Tentu semua gambaran kemelaratan itu bukanlah melankoli kesengsaraan. Tetapi fitnah yang menimpanya sepanjang sejarah mungkin tak kan tertanggungkan oleh siapapun lainnya. Salah satu puncak kesengsaraan Muhammad SAW terkandung di balik salah satu statemennya yang penuh kedalaman duka: "Al-Islamu mahjubun bil-Muslimin". Islam ditutupi oleh Kaum Muslimin. Entah sedikit, entah sejumlah, entah banyak, entah kebanyakan perilaku Kaum Muslimin bukan hanya tidak merepresentasikan Islam, lebih dari itu bahkan menutupi Islam. Menutupi itu melenyapkan, mentiadakan.

Beribu kali saya terlibat dalam forum massa, umum maupun Kaum Muslimin, dan yang terindah adalah tatkala forum itu diberi judul "Memetik Kesengsaraan Rasulullah".

Beberapa kawan menanyakan apakah saya tidak tersinggung atau marah karikatur di Denmark itu. Dengan sangat berhati-hati saya memberikan beberapa jawaban: Dengan segala keburukan dan kehinaan, saya ini amat amat amat mencintai Rasulullah Muhammad SAW. Ia manusia yang paling mencintai Allah dan paling dicintai Allah: bagaimana mungkin ada molekul dari saya yang tak berisi cinta kepadanya. Kadar cinta saya kepada beliau membawa saya naik mabuk di atas mabuk, melayang lebih dari segala meringkuk, bahkan jauh melebihi kehidupan dan kematian saya.

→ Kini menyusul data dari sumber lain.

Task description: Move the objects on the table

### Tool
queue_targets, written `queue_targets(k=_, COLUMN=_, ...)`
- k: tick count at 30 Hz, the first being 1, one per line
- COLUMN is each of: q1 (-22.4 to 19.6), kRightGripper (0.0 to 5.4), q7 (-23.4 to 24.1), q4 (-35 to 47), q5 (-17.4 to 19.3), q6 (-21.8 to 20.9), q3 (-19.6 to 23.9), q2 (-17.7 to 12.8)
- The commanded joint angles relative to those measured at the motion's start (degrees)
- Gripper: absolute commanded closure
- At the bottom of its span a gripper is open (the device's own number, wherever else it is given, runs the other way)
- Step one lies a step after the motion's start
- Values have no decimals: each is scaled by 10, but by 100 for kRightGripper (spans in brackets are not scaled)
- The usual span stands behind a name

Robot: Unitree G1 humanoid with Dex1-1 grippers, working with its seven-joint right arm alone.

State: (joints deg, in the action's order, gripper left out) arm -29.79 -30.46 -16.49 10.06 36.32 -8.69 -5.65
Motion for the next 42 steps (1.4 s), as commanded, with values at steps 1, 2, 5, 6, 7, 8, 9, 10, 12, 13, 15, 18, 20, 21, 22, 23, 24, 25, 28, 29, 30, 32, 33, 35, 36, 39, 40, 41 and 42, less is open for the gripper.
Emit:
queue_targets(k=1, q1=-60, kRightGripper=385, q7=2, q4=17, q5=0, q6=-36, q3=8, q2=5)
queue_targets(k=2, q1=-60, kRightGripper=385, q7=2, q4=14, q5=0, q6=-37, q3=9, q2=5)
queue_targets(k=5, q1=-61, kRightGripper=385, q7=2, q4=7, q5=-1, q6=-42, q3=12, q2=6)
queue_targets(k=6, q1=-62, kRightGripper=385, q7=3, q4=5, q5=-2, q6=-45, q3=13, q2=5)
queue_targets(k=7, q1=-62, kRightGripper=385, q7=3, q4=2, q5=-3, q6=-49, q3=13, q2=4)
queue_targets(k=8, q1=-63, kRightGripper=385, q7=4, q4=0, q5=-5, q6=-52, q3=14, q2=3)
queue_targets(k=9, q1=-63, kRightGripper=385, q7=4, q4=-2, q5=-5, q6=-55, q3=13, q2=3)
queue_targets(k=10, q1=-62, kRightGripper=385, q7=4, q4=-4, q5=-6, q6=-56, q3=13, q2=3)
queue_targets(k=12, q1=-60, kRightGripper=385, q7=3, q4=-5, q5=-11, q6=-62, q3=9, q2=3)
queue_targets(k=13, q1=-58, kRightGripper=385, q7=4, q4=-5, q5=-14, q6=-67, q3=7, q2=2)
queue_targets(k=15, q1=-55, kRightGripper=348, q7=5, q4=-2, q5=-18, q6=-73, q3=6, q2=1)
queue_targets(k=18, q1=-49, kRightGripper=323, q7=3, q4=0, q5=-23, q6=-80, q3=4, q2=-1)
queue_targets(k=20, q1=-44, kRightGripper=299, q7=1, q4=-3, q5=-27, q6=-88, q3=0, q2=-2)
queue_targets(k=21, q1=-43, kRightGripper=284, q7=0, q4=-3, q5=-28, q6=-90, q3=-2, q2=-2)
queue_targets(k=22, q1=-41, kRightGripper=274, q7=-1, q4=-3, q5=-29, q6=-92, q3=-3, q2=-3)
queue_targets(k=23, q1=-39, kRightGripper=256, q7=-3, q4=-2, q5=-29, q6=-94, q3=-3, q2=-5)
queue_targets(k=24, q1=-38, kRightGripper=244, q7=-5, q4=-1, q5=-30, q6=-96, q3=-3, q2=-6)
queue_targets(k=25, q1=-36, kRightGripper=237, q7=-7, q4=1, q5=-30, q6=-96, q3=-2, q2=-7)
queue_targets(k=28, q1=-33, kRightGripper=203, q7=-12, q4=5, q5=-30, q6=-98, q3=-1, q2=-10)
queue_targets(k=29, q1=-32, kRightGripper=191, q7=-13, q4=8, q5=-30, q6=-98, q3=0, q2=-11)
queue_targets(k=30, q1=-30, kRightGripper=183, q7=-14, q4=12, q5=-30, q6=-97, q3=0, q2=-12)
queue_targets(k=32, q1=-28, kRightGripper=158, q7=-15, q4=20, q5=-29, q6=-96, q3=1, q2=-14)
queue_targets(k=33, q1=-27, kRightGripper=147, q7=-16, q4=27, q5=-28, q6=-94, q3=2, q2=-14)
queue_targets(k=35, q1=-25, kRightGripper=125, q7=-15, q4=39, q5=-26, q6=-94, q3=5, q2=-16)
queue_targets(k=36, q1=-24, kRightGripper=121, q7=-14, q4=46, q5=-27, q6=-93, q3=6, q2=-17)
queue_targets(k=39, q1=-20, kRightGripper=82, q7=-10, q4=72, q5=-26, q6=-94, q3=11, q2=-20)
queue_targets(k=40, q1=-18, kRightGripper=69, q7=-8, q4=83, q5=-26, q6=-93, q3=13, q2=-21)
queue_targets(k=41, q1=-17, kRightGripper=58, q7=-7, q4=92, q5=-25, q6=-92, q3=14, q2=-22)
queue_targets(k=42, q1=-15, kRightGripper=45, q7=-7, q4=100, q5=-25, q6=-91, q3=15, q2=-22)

Segala hinaan, ejekan, lecehan dan cercaan, sampai tingkat sebrutal apapun, tak akan mengurangi kadar cinta saya, 1 cc-pun. Cinta kepada Rasulullah memenuhi jiwa dan hidup saya, sehingga cinta saya kepada keluarga, khalayak, bangsa, negara dan ummat manusia: menjadi lebih indah, bercahaya dan penuh kedamaian, di kandungan cinta kepada beliau. Sedahsyat-dahsyat penghinaan, tak bisa menandingi kedahsyatan dan mutlaknya kematian, padahal cinta saya kepada beliau mengatasi hidup dan mati. Dan kalau Rasulullah tidak pernah marah, bahkan bersikap lembut dan selalu memaafkan orang yang menghinanya: bagaimana mungkin orang yang mencintai Rasulullah berani melakukan yang bukan kelembutan dan pemaafan?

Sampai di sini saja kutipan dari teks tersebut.